## What you have to do
Would you return the lines between the one holding "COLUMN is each" and the one holding "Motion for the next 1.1", inclusive, and only those, exactly as they stand in the listing below?

★ ★ ★ ★ ★

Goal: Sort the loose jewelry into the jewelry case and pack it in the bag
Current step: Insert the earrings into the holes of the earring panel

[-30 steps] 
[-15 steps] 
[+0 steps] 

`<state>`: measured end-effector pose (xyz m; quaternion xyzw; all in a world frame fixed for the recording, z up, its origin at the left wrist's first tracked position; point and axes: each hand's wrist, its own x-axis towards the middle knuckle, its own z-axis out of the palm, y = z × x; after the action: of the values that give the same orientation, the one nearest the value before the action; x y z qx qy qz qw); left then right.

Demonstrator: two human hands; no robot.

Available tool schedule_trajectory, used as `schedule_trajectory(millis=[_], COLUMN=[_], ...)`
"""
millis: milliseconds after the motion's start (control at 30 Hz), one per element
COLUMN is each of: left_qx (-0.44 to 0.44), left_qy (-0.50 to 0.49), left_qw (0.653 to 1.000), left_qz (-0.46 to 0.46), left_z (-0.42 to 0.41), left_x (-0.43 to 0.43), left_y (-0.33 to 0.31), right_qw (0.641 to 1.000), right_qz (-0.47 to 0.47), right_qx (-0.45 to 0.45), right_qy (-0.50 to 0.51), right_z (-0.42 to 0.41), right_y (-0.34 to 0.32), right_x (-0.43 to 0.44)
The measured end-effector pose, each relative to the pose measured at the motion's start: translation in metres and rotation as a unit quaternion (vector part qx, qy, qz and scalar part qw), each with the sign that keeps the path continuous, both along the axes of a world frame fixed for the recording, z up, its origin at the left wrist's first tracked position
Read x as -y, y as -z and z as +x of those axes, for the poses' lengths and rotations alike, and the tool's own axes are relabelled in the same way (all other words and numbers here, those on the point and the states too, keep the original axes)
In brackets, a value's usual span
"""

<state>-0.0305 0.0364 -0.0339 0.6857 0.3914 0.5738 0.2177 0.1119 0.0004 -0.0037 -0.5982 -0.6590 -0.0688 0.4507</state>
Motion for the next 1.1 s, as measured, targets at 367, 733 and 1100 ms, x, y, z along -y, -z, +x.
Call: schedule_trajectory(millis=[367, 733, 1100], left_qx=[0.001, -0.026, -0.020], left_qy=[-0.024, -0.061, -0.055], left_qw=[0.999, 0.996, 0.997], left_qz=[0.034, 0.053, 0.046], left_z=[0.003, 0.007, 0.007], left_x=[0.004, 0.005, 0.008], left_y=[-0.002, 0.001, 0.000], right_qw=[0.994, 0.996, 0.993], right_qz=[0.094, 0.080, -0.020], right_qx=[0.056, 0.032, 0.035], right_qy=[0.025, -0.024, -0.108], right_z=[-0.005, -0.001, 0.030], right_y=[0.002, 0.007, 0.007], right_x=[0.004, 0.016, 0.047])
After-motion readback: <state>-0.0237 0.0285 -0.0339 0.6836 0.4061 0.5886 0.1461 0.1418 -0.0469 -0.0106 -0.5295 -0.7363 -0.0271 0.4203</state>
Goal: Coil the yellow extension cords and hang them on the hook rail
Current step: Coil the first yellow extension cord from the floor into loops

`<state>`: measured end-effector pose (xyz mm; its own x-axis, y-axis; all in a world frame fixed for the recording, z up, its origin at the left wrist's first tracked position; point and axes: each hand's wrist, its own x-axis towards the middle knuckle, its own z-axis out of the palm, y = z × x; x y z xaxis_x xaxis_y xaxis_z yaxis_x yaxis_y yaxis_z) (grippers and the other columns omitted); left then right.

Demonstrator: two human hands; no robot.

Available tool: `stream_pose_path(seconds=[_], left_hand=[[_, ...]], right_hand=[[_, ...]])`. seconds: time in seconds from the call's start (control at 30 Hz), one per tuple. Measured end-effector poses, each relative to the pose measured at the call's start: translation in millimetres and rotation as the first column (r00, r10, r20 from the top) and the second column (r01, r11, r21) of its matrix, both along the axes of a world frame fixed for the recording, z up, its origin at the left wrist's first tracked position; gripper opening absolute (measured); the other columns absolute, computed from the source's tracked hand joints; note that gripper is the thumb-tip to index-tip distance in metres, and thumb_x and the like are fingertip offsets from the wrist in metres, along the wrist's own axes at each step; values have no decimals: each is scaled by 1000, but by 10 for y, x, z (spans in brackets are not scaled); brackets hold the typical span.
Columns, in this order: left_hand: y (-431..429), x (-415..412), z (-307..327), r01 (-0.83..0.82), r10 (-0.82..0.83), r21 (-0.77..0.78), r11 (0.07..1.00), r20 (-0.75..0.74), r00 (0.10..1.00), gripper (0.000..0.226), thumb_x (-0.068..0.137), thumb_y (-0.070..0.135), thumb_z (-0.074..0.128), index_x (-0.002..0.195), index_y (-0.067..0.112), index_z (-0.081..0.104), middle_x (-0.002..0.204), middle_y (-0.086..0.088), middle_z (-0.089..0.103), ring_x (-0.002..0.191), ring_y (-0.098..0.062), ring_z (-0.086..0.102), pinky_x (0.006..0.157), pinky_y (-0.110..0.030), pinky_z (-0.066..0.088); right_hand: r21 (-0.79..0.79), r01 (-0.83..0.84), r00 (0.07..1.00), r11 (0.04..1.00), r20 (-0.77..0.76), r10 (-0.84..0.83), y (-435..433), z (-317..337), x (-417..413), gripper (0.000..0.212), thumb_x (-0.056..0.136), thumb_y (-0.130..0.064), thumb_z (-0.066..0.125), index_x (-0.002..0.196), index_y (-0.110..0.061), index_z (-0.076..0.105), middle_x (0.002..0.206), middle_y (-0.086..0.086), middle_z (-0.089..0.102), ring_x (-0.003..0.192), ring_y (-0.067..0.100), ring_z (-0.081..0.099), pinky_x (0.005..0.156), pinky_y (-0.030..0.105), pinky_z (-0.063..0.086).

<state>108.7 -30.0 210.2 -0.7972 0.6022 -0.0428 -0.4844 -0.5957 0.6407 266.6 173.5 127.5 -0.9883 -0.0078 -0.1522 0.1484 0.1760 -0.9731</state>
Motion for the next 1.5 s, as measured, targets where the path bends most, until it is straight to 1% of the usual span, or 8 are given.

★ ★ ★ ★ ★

## Answer for this exercise
COLUMN is each of: left_qx (-0.44 to 0.44), left_qy (-0.50 to 0.49), left_qw (0.653 to 1.000), left_qz (-0.46 to 0.46), left_z (-0.42 to 0.41), left_x (-0.43 to 0.43), left_y (-0.33 to 0.31), right_qw (0.641 to 1.000), right_qz (-0.47 to 0.47), right_qx (-0.45 to 0.45), right_qy (-0.50 to 0.51), right_z (-0.42 to 0.41), right_y (-0.34 to 0.32), right_x (-0.43 to 0.44)
The measured end-effector pose, each relative to the pose measured at the motion's start: translation in metres and rotation as a unit quaternion (vector part qx, qy, qz and scalar part qw), each with the sign that keeps the path continuous, both along the axes of a world frame fixed for the recording, z up, its origin at the left wrist's first tracked position
Read x as -y, y as -z and z as +x of those axes, for the poses' lengths and rotations alike, and the tool's own axes are relabelled in the same way (all other words and numbers here, those on the point and the states too, keep the original axes)
In brackets, a value's usual span
"""

<state>-0.0305 0.0364 -0.0339 0.6857 0.3914 0.5738 0.2177 0.1119 0.0004 -0.0037 -0.5982 -0.6590 -0.0688 0.4507</state>
Motion for the next 1.1 s, as measured, targets at 367, 733 and 1100 ms, x, y, z along -y, -z, +x.

The response is now complete.